Try it:
Return the lines below exactly as they appear, please, starting with the first and ending with the one that contains "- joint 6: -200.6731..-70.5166".
+ + + + +
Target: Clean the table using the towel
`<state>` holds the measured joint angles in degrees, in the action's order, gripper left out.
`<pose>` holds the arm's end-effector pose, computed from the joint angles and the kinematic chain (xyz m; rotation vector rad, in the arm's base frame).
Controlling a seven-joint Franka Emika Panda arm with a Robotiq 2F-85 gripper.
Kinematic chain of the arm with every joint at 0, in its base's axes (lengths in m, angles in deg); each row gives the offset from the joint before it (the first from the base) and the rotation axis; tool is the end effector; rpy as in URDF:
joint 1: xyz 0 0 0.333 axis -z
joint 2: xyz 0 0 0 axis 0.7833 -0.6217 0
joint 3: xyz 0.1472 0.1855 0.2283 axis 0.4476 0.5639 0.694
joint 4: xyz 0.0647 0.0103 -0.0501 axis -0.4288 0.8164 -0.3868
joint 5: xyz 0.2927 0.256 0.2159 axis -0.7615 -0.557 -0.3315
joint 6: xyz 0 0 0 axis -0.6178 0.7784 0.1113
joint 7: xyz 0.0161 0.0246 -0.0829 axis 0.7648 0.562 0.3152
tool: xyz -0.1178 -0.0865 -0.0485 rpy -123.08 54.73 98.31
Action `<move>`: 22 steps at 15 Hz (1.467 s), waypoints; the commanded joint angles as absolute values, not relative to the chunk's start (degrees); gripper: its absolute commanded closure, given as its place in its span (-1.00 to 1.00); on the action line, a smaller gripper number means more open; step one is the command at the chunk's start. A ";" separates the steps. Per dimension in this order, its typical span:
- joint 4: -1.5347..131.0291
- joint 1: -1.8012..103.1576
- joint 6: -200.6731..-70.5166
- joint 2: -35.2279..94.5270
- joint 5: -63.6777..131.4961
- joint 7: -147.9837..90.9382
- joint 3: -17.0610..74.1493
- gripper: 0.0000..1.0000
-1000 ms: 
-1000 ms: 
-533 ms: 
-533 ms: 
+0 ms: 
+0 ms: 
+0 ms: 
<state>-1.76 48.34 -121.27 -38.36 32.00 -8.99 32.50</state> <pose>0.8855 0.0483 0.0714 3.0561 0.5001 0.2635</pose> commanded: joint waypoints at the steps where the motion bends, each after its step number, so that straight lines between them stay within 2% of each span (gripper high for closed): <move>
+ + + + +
Result of the task:
Target: Clean the table using the towel
`<state>` holds the measured joint angles in degrees, in the action's order, gripper left out.
`<pose>` holds the arm's end-effector pose, computed from the joint angles and the kinematic chain (xyz m; rotation vector rad, in the arm's base frame).
Controlling a seven-joint Franka Emika Panda arm with a Robotiq 2F-85 gripper.
Kinematic chain of the arm with every joint at 0, in its base's axes (lengths in m, angles in deg); each row gives the offset from the joint before it (the first from the base) and the rotation axis; tool is the end effector; rpy as in URDF:
joint 1: xyz 0 0 0.333 axis -z
joint 2: xyz 0 0 0 axis 0.7833 -0.6217 0
joint 3: xyz 0.1472 0.1855 0.2283 axis 0.4476 0.5639 0.694
joint 4: xyz 0.0647 0.0103 -0.0501 axis -0.4288 0.8164 -0.3868
joint 5: xyz 0.2927 0.256 0.2159 axis -0.7615 -0.557 -0.3315
joint 6: xyz 0 0 0 axis -0.6178 0.7784 0.1113
joint 7: xyz 0.0161 0.0246 -0.0829 axis 0.7648 0.562 0.3152
tool: xyz -0.1178 -0.0865 -0.0485 rpy -123.08 54.73 98.31
Action `<move>`: 22 steps at 15 Hz (1.467 s), waypoints; the commanded joint angles as absolute values, not relative to the chunk's start (degrees); gripper: its absolute commanded closure, given as its place in its span (-1.00 to 1.00); on the action line, a smaller gripper number means more open; step one is the command at the chunk's start. A ";" separates the steps. Per dimension in this order, its typical span:
- joint 4: -1.5347..131.0291
- joint 1: -1.8012..103.1576
- joint 6: -200.6731..-70.5166

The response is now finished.